TASK TO CARRY OUT
Copy out the lines of the material that include the string "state".

DATASET EXTRACT
+++++

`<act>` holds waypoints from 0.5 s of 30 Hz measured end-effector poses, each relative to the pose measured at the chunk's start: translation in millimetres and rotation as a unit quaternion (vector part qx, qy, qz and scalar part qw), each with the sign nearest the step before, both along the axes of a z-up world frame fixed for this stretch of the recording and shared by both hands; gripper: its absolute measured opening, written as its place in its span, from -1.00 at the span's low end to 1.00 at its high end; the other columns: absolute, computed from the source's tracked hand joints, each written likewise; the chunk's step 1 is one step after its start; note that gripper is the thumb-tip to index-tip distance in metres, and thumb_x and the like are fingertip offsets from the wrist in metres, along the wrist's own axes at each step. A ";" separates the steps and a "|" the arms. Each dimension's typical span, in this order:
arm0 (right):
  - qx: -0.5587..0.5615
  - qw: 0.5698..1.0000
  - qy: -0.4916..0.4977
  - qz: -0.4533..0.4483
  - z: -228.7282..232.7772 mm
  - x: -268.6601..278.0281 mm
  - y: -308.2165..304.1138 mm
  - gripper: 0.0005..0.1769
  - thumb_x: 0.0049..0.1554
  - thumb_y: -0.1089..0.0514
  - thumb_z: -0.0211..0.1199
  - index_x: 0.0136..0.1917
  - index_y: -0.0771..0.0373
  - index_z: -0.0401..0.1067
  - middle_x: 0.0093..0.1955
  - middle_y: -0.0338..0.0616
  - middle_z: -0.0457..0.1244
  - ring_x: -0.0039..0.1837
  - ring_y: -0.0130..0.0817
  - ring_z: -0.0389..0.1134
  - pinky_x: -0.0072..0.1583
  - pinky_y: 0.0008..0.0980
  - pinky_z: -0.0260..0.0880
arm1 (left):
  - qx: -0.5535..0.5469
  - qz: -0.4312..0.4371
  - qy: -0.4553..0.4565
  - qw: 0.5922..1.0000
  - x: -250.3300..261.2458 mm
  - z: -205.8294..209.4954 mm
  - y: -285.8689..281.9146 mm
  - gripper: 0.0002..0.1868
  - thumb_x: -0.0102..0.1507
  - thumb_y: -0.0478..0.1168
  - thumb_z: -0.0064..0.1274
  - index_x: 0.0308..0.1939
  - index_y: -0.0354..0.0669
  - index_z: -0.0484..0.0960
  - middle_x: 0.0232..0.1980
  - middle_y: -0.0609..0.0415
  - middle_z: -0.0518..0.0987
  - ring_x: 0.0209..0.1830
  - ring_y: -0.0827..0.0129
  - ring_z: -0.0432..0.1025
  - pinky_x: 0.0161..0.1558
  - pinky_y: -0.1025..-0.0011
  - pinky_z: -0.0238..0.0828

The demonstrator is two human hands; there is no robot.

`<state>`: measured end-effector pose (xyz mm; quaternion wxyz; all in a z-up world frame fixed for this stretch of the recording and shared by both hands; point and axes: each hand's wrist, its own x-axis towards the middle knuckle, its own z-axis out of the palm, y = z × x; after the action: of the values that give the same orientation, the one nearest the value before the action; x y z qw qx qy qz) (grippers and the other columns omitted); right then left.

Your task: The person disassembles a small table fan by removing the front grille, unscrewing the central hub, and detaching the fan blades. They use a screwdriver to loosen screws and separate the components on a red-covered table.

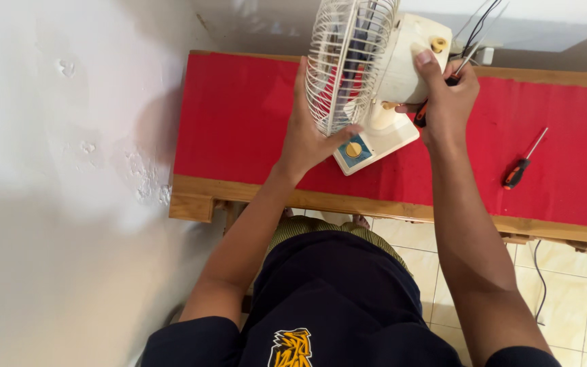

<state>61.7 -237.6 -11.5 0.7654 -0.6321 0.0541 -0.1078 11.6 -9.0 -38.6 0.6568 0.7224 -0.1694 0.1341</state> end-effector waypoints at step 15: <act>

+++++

RESPONSE TO THIS EXERCISE
`<state>`: measured end-effector pose (xyz mm; quaternion wxyz; all in a z-up world frame fixed for this stretch of the recording and shared by both hands; point and axes: each hand's wrist, its own x-axis towards the middle knuckle, its own z-axis out of the palm, y = z × x; after the action: of the values that give the same orientation, the one nearest the value before the action; x y z qw qx qy qz) (grippers and the other columns omitted); right then left.
<state>61.7 -237.6 -11.5 0.7654 -0.6321 0.0541 -0.1078 11.6 -9.0 -38.6 0.6568 0.7224 -0.1694 0.1341</state> end-effector waypoints at step 15: <act>

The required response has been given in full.